§ Your objective:
Please copy every line of the data in which the string "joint" appears.

▼

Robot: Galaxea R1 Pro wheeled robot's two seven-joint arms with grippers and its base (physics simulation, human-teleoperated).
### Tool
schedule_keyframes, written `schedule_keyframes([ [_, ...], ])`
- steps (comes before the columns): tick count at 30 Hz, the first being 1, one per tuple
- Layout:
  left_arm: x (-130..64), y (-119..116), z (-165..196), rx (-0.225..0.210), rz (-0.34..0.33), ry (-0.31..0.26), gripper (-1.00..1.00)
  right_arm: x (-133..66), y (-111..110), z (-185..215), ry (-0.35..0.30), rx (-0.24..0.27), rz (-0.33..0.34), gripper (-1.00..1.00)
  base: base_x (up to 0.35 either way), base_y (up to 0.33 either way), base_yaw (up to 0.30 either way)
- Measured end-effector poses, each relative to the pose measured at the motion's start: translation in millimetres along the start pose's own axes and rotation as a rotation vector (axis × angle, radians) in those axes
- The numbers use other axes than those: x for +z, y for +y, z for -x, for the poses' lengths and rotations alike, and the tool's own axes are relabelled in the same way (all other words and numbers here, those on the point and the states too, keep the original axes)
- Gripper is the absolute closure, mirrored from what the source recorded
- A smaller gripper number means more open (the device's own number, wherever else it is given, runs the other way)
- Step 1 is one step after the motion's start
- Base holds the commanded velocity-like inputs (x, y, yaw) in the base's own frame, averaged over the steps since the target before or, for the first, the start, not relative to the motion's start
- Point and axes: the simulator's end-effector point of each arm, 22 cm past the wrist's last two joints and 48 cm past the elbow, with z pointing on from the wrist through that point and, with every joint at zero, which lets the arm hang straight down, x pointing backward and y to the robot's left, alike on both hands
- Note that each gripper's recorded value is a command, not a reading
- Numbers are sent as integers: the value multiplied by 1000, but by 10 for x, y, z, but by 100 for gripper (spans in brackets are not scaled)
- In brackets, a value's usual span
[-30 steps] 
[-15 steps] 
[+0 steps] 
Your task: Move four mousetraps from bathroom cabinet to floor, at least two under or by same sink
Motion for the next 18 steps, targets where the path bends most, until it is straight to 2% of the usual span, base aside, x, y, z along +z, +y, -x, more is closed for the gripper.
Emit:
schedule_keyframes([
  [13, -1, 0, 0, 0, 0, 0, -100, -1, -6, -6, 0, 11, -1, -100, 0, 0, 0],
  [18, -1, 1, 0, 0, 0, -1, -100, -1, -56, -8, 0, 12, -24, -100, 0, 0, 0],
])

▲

§ Response box:
Robot: Galaxea R1 Pro wheeled robot's two seven-joint arms with grippers and its base (physics simulation, human-teleoperated).
- Point and axes: the simulator's end-effector point of each arm, 22 cm past the wrist's last two joints and 48 cm past the elbow, with z pointing on from the wrist through that point and, with every joint at zero, which lets the arm hang straight down, x pointing backward and y to the robot's left, alike on both hands

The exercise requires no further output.